Cholesterol is a waxy, fat-like substance that is vital for the normal functioning of the body. In the blood, cholesterol is transported in the form of lipoprotein complexes (HDL and LDL). Total cholesterol is a measure of the total amount in the blood, including all the different cholesterol components.
Increased cholesterol levels may have a negative impact on health. High cholesterol has no symptoms per se. It does, however, rise the risk of vessel conclusion and heart disease. Therefore, cholesterol levels can be used to assess the risk of cardiovascular disease but should be interpreted in the presence of the cholesterol components listed below.
High-density lipoprotein (HDL) carries excess cholesterol from the body’s periphery to the liver, where it can be cleared. Therefore, HDL is sometimes referred to as “good cholesterol”. The higher your levels of HDL the lower the risk of developing arteriosclerotic diseases.
Low HDL cholesterol puts you at higher risk for heart disease. Overweight can be a key factor leading to (too) low HDL cholesterol levels. Other factors associated with low HDL are e.g., type 2 diabetes, smoking, being sedentary, and genetic predisposition.
Low-density lipoprotein (LDL) transports cholesterol from the liver to the body’s periphery. As it can deposit in arteries, it is generally considered the “bad cholesterol”. However, levels within the normal range are considered good for heart health.
If there is too much cholesterol for the cells to use, it can build up in the artery walls, leading to a higher risk of arteriosclerotic diseases and may result in serious heart and vascular problems.
Triglycerides are the primary form of fat and play a major role as an energy source. They circulate in the bloodstream either to provide energy for the cells or to be stored in adipose tissue throughout the body for future energy requirements. Triglyceride levels are usually lowest after fasting and highest after eating.
Increased levels are indicative of a metabolic abnormality and tend to be more common in people with low thyroid levels or poorly controlled diabetes. Along with elevated cholesterol, increased triglyceride levels are considered a risk factor for atherosclerotic disease. Also, elevated levels of estrogen or corticosteroids caused by medication or hormonal imbalances are sources of high blood levels of triglycerides that may raise the risk of vessel conclusion and heart disease.
Hemoglobin (Hb) is a protein inside red blood cells that carries oxygen from the lungs to all body parts. Glucose (sugar) can attach itself permanently to hemoglobin forming glycosylated hemoglobin (HbA1c). The rate of this formation is proportional to the blood glucose concentrations. HbA1c levels are reflective of blood glucose levels over the past six to eight weeks and do not reflect daily ups and downs of blood glucose.
Slightly increased HbA1c levels indicate increased a risk of developing diabetes in the future (prediabetes). High HbA1c levels indicate a very poor control of blood glucose. The problem with high blood sugar levels is, that often there are no symptoms at all. Your sugar can be high for a while and you may not even know it. When your blood sugar stays high for longer periods of time though, you may feel tired and might have less energy. You might also feel very thirsty and drink a lot, leading to you peeing more than normal and waking a lot in the middle of the night.

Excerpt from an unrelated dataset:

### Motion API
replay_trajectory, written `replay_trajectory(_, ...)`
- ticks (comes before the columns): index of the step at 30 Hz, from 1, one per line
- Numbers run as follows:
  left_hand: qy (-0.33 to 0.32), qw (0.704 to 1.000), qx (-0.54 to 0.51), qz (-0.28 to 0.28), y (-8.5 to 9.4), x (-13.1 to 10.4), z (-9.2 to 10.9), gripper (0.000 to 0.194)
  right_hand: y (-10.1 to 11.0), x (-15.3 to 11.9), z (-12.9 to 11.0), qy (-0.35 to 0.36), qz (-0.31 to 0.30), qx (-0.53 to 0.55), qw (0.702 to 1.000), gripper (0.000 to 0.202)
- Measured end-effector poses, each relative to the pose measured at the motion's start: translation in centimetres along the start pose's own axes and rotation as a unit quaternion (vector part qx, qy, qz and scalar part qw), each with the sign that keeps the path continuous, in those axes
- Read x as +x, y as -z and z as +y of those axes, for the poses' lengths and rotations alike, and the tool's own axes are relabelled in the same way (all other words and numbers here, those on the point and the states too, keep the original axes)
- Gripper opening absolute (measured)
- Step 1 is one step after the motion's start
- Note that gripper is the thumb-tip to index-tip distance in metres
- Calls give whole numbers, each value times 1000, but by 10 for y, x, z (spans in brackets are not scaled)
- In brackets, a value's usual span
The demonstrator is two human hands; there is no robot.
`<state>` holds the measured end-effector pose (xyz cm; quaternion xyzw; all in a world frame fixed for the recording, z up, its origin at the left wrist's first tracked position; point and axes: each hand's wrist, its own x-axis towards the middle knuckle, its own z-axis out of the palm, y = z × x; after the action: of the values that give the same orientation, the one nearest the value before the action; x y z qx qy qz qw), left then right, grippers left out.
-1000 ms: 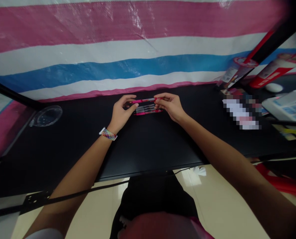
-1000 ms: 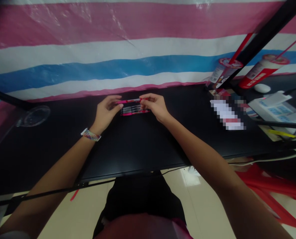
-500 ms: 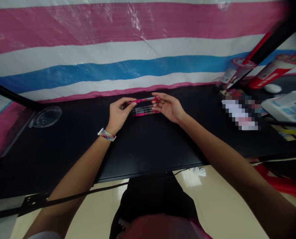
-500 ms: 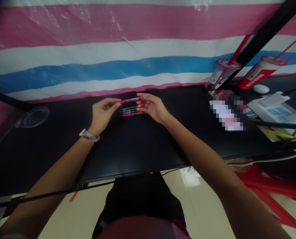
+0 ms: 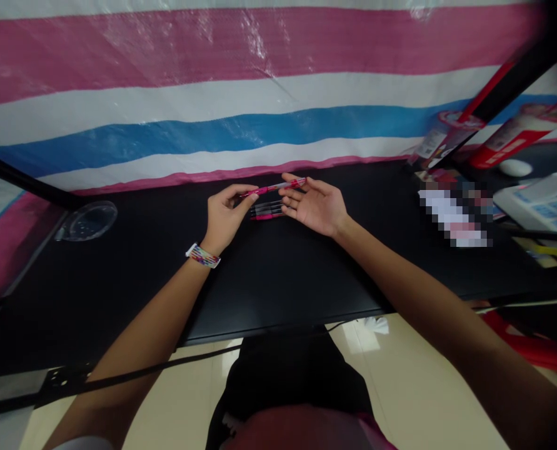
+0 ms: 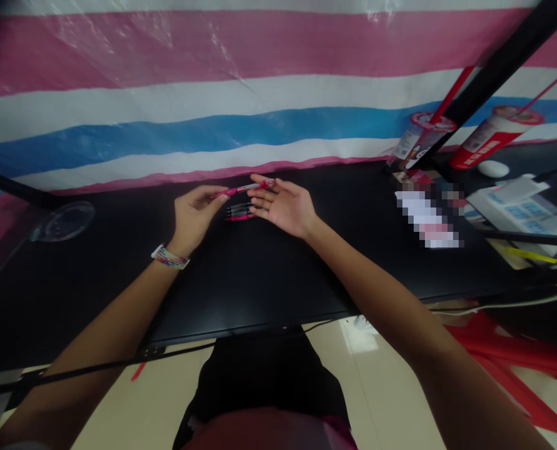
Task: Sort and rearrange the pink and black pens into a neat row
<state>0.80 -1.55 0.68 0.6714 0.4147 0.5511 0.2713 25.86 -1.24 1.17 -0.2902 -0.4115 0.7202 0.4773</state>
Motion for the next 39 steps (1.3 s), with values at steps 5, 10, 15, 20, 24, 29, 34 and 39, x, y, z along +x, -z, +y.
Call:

Another long-term symptom is that cuts or sores take a long time to heal or do not heal well at all.
Ways to lower your HbA1c levels may consist of dietary modifications, physical activity, or medications. The best way is to talk your results over with your doctor or nutritionist to receive a personal treatment plan.
The clinical relevance of low HbA1C values remains unclear. However, recent studies suggest that there may be a threshold below which HbA1c is associated with an increased all-cause mortality risk among persons without diabetes.
C-reactive protein (CRP) is released into the blood by the liver in response to any kind of inflammation. Its level rises and falls rapidly after worsening or improvement of the inflammatory situation, making it a useful marker for monitoring disease activity. The high-sensitivity CRP (hs-CRP) assay is more precise than conventional CRP tests when measuring extremely low CRP levels.
A very low increase in CRP levels is observed in many chronic inflammation-related disorders that are also associated with a higher risk of developing cardiovascular diseases. However, elevated concentrations could also indicate early, mild, or resolving systemic inflammation.
A variety of conditions including acute bacterial and viral illnesses, rheumatic arthritis, and many other inflammatory diseases, are usually associated with increased levels. When CRP remains high, it is an indication of chronic systemic inflammation that is also associated with a higher risk of developing cardiovascular diseases. Increases in CRP values would warrant further investigations and should not be interpreted without a complete clinical evaluation.